Shaping future therapies through the Wnt pathway

Associate Professor Alisa Glukhova, who is funded by the Snow Medical Research Foundation, has been recognised with two prestigious awards for her outstanding research investigating the structural biology of cell-signalling pathways.

The Commonwealth Health Minister’s Award for Excellence in Health and Medical Research recognises the highest‑scoring applicant in the Emerging Leadership Level 2 Investigator Grant round.

As this year’s leading recipient, Assoc Prof Glukhova was also awarded the NHMRC Peter Doherty Investigator Grant Award, which celebrates the top‑ranked researcher across the Emerging Leadership and Leadership categories.

Cells sense and respond to external cues by activating distinct signalling pathways. Assoc Prof Glukhova’s focus is on the Wnt pathway, which is important for embryonic development and helps control how cells grow and specialise.

When this pathway becomes dysregulated in adults, it can trigger abnormal cell division that may lead to cancers including gastric, breast and ovarian, making it a promising target for drug development.

Using structural biology, Assoc Prof Glukhova examines critical stages in this pathway at the molecular level to show how Wnt receptors initiate signalling, and designs antibody-based tools that selectively target Wnt receptors.

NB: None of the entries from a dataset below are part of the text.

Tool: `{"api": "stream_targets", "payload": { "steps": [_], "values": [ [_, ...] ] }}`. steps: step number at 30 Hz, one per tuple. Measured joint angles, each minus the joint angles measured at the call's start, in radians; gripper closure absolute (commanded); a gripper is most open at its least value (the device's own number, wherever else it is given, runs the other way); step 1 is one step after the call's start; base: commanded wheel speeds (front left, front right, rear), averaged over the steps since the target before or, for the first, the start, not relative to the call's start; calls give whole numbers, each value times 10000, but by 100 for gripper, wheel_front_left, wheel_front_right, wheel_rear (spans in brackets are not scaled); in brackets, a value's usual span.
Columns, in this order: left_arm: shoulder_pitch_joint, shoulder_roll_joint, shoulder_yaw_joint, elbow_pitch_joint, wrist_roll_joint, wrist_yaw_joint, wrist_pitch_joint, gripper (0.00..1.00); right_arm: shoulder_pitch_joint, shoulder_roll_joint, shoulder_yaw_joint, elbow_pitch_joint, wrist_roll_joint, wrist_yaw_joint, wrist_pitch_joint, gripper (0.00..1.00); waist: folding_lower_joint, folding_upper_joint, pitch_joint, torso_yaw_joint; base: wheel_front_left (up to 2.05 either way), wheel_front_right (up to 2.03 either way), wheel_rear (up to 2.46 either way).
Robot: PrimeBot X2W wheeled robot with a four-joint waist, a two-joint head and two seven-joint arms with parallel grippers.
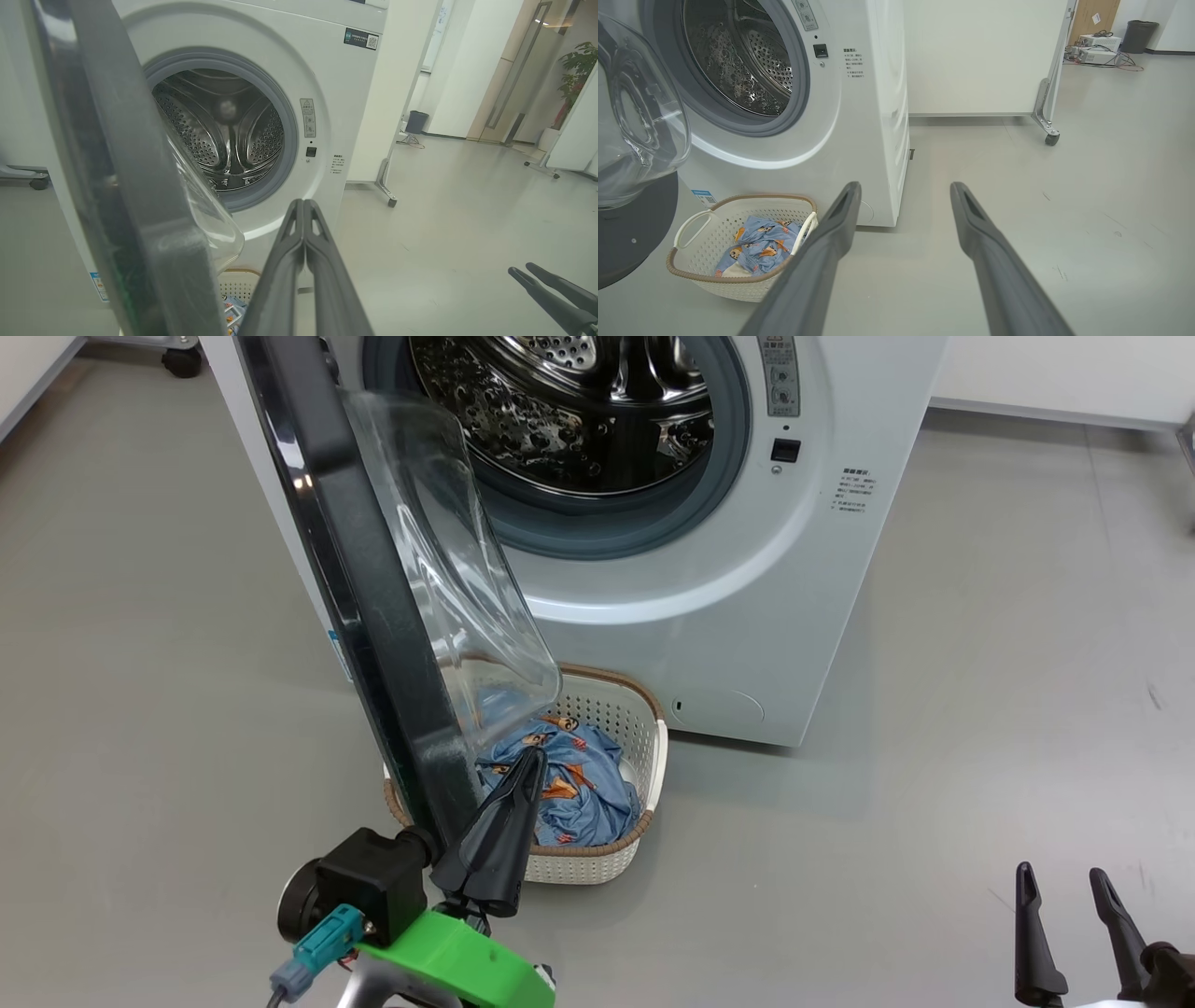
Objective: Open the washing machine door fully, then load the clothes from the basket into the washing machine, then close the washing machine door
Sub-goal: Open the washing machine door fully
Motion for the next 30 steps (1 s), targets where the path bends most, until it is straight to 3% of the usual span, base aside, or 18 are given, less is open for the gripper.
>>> {"api": "stream_targets", "payload": {
  "steps": [16, 30],
  "values": [
    [-412, 0, -77, 796, -144, 748, -232, 100, -87, -4, -27, 42, 0, 0, 0, 0, 0, 0, 257, -171, 0, 0, 0],
    [-763, -2, -405, 1264, -119, 894, -320, 100, -101, -6, -230, 46, 4, 0, 0, 0, 0, 0, 427, 256, 0, 0, 0]
  ]
}}
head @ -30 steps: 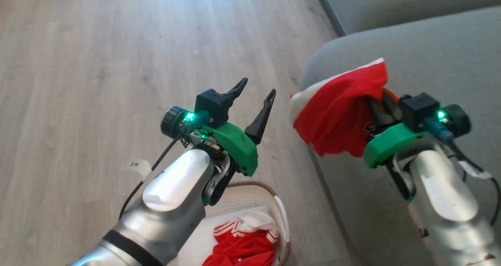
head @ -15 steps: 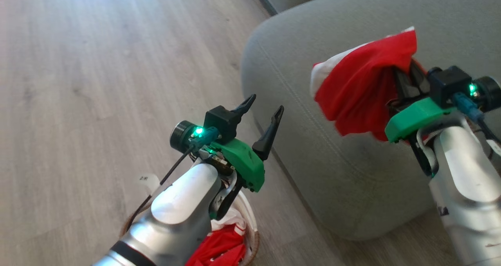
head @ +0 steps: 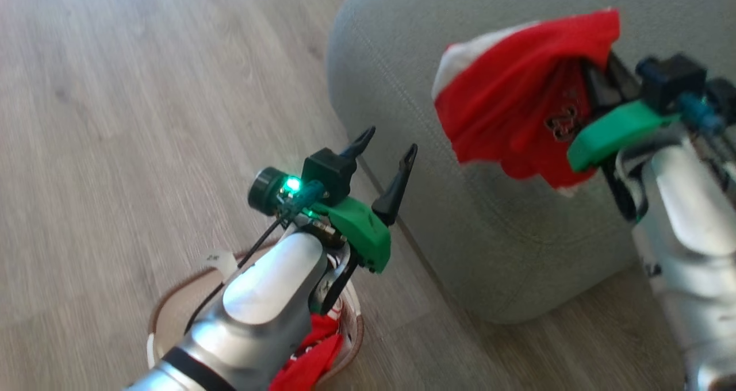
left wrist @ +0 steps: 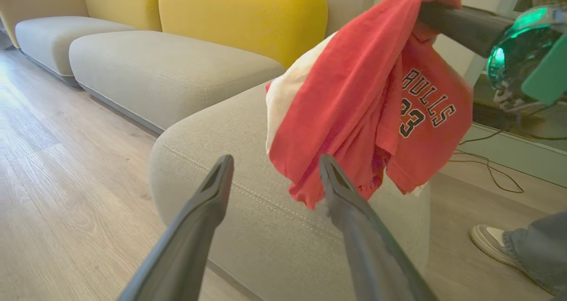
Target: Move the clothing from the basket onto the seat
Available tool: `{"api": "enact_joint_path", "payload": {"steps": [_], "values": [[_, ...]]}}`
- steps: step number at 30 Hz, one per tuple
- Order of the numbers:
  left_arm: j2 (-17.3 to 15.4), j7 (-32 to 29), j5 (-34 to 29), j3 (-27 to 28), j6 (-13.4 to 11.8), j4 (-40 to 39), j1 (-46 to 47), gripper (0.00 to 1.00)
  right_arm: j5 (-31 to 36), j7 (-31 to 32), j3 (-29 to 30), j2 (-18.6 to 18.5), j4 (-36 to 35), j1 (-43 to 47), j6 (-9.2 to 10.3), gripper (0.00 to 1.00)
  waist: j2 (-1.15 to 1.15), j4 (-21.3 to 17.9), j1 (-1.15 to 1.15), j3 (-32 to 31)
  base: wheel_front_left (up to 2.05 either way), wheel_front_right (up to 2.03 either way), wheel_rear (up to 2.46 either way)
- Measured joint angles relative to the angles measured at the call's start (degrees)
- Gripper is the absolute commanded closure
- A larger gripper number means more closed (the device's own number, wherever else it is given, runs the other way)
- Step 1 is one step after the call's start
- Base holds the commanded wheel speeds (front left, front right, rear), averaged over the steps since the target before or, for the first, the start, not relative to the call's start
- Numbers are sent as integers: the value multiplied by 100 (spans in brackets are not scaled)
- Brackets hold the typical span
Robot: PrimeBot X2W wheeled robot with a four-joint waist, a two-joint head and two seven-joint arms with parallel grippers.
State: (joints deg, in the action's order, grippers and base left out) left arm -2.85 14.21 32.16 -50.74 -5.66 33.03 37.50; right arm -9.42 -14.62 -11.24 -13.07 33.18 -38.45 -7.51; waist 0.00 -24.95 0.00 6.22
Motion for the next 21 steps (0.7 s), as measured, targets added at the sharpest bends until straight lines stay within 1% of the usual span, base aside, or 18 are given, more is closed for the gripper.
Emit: {"api": "enact_joint_path", "payload": {"steps": [3,7,12,14,16,20,21], "values": [[-55,0,-174,-1,-75,-64,166,0,-92,0,108,-10,252,-508,0,100,0,114,0,223,0,0,0],[-121,7,-297,9,-143,-227,408,0,-293,53,182,-121,620,-1442,0,100,0,313,1,578,0,0,0],[-312,-53,-487,-19,-246,-486,604,0,-331,110,278,-517,1089,-2666,0,100,0,608,1,1109,0,0,0],[-410,-115,-549,-29,-269,-619,669,0,-370,199,493,-643,1349,-3098,0,100,0,726,1,1332,0,0,0],[-513,-162,-604,-18,-374,-812,730,0,-425,254,749,-757,1621,-3494,0,100,0,841,1,1566,0,0,0],[-737,-310,-710,10,-548,-1257,875,0,-172,253,1010,-1042,2020,-4177,0,100,0,1044,2,2041,0,0,0],[-783,-348,-749,9,-553,-1361,918,0,-86,250,1106,-1087,2113,-4324,0,100,0,1091,2,2158,0,0,0]]}}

The Wnt pathway has potential as a cancer drug target, but its essential role in normal, healthy processes makes it difficult to target safely.

“My vision is to uncover how signals are transmitted through the Wnt signalling pathway and translate these insights into novel cancer therapies,” said Assoc Prof Glukhova, Snow Fellow.

“By revealing how this pathway operates in health and disease, this work will help shape much needed strategies for therapeutic intervention.”

Molecular ‘recorder’ system to decode development

Dr Tom Weber received the 2025 NHMRC Marshall and Warren Innovation Award, which recognises the most innovative and potentially transformative Ideas Grant recipient.

His work focuses on the development of novel tools to understand how complex organisms form from a single cell.

Embryonic cells go through short‑lived states and make important fate decisions. These early events have major effects on an embryo’s later development, but they are hard to capture with current technology.

Modern tools like single‑cell RNA sequencing can now measure exactly which genes are active in individual embryonic cells. This has allowed scientists to create detailed maps of embryo development in mice.

However, this data provides only snapshots at specific times. It cannot show which cells are related to each other or how one cell turns into another over time.

Dr Weber is creating a molecular ‘recorder’ called rePEat (Recurrent Prime Editing Accumulating over Time) that encodes lineage and developmental signals directly into the genome.

These DNA recorders keep adding information to one location in the genome, creating a genetic log that is passed down to future cells.

“We can then read and analyse this log using long‑read sequencing, decoding, advanced analysis and computational modelling,” said Dr Weber.

“This technology, applied to mouse embryogenesis, will show a high resolution ‘movie’ of development, revealing how early decisions propagate into tissues and organs.”.

Determining what cells will go on to become is important not just for understanding normal development, but also for identifying when and why things go wrong, leading to disease and disorders.